The Climatescope, by the Multilateral Investment Fund, the investing arm of the Inter-American Development Bank, and the consulting firm Bloomberg New Energy Finance, which was presented at Rio+20, the United Nations Conference on Sustainable Development held June 20-22 in Rio de Janeiro, examined 26 countries in the region and evaluated the conditions for investment in low-carbon energy sources.
Brazil, Panama, Nicaragua and Peru topped the list, which evaluated countries on four points: existing clean energy policies and use, as well as price attractiveness and market size expectations; funding for clean energy; local manufacturing and supply chains for clean-energy products; and greenhouse gas management.
Brazil, which uses biofuels, such as sugarcane-based ethanol, and biomass to produce energy dwarfed its neighbors.
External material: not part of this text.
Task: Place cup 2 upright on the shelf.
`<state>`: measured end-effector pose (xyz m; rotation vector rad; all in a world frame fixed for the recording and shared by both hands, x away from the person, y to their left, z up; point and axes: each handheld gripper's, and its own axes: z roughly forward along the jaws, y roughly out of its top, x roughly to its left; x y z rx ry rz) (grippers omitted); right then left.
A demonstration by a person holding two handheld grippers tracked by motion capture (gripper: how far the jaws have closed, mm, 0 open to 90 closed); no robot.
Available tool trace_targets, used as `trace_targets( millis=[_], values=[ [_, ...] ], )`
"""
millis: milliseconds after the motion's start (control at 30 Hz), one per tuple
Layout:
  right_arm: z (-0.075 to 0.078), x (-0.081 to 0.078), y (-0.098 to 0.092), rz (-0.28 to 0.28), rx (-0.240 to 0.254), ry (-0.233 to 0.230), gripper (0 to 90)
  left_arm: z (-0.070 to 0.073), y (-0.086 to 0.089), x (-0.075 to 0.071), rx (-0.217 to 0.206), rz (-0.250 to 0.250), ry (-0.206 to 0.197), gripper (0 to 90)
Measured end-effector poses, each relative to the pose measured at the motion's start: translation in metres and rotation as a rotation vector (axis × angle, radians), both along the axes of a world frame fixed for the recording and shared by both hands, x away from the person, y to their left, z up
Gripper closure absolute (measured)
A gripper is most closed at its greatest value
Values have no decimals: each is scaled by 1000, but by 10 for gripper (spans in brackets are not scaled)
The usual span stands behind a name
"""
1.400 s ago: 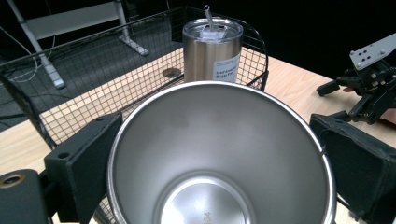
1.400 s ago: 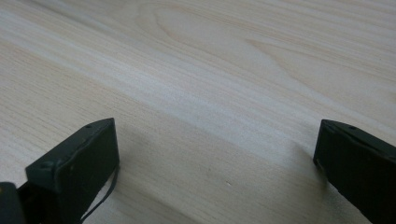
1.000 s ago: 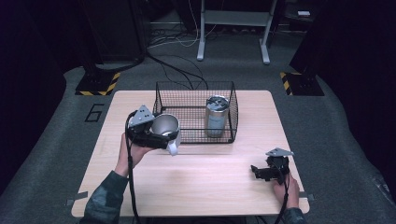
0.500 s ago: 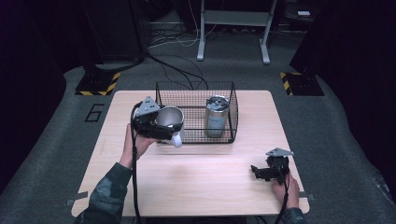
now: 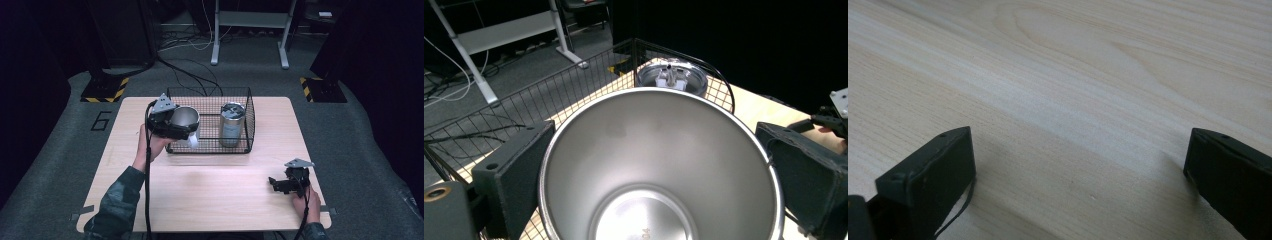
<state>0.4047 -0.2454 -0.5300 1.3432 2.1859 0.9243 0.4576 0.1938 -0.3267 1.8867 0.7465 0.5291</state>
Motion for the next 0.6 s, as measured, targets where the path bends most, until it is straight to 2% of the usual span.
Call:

According to the study, of the US$90 billion invested in clean energy in the region between 2006 and 2011, Brazil captured 80 percent of that.
Eight percent of the 301 GW power capacity in the region comes from renewable resources, the study said.
At the bottom of the list were a high number of Caribbean basin countries, including Haití, Trinidad & Tobago, Guyana, Venezuela and Surinam.
“The overall Climatescope results highlight considerable room for improvement for countries seeking to attract more capital for their local low-carbon energy sectors and to install more clean power capacity,” said the study. Better clean energy policies are clearly a critical part of achieving this goal.